:: WORK ITEM ::
The material is to be repeated exactly, from first line to last.

:: INPUT DATA ::
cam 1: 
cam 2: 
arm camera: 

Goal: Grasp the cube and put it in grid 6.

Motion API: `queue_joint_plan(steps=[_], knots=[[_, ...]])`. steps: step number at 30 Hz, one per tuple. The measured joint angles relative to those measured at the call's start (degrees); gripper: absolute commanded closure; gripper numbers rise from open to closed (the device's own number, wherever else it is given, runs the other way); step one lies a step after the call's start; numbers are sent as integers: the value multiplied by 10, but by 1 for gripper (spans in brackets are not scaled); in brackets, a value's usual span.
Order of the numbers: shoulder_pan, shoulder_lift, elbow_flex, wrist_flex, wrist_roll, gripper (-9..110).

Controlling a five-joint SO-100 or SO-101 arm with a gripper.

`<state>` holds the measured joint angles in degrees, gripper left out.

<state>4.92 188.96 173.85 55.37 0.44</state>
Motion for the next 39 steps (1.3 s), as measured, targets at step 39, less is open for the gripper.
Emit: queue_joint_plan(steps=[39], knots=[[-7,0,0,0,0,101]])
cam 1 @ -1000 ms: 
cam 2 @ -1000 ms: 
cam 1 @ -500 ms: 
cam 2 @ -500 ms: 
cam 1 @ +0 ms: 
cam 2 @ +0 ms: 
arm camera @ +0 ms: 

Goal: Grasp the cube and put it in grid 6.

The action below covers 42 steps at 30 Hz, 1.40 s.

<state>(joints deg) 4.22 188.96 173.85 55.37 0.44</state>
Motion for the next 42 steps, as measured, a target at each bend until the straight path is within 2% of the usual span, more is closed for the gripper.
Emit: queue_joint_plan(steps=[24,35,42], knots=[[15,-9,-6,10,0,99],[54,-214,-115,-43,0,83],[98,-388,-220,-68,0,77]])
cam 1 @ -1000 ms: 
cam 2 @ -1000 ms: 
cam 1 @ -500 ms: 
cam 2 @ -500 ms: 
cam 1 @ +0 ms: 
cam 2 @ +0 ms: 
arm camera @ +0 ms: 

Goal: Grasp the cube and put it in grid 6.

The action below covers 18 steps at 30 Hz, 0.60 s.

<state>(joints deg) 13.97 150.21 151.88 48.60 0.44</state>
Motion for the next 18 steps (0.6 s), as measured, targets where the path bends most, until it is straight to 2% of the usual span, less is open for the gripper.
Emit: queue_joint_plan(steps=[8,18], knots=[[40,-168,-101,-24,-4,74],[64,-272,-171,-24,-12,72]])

:: EXERCISE OUTPUT ::
cam 1: 
cam 2: 
arm camera: 

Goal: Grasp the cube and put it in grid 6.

Motion API: `queue_joint_plan(steps=[_], knots=[[_, ...]])`. steps: step number at 30 Hz, one per tuple. The measured joint angles relative to those measured at the call's start (degrees); gripper: absolute commanded closure; gripper numbers rise from open to closed (the device's own number, wherever else it is given, runs the other way); step one lies a step after the call's start; numbers are sent as integers: the value multiplied by 10, but by 1 for gripper (spans in brackets are not scaled); in brackets, a value's usual span.
Order of the numbers: shoulder_pan, shoulder_lift, elbow_flex, wrist_flex, wrist_roll, gripper (-9..110).

Controlling a five-joint SO-100 or SO-101 arm with a gripper.

`<state>` holds the measured joint angles in degrees, gripper left out.

<state>4.92 188.96 173.85 55.37 0.44</state>
Motion for the next 39 steps (1.3 s), as measured, targets at step 39, less is open for the gripper.
Emit: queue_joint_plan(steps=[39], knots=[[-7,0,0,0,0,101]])
cam 1 @ -1000 ms: 
cam 2 @ -1000 ms: 
cam 1 @ -500 ms: 
cam 2 @ -500 ms: 
cam 1 @ +0 ms: 
cam 2 @ +0 ms: 
arm camera @ +0 ms: 

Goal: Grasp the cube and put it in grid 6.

The action below covers 42 steps at 30 Hz, 1.40 s.

<state>(joints deg) 4.22 188.96 173.85 55.37 0.44</state>
Motion for the next 42 steps, as measured, a target at each bend until the straight path is within 2% of the usual span, more is closed for the gripper.
Emit: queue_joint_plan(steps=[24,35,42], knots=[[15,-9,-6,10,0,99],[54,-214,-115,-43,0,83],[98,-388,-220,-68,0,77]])
cam 1 @ -1000 ms: 
cam 2 @ -1000 ms: 
cam 1 @ -500 ms: 
cam 2 @ -500 ms: 
cam 1 @ +0 ms: 
cam 2 @ +0 ms: 
arm camera @ +0 ms: 

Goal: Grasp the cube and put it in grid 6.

The action below covers 18 steps at 30 Hz, 0.60 s.

<state>(joints deg) 13.97 150.21 151.88 48.60 0.44</state>
Motion for the next 18 steps (0.6 s), as measured, targets where the path bends most, until it is straight to 2% of the usual span, less is open for the gripper.
Emit: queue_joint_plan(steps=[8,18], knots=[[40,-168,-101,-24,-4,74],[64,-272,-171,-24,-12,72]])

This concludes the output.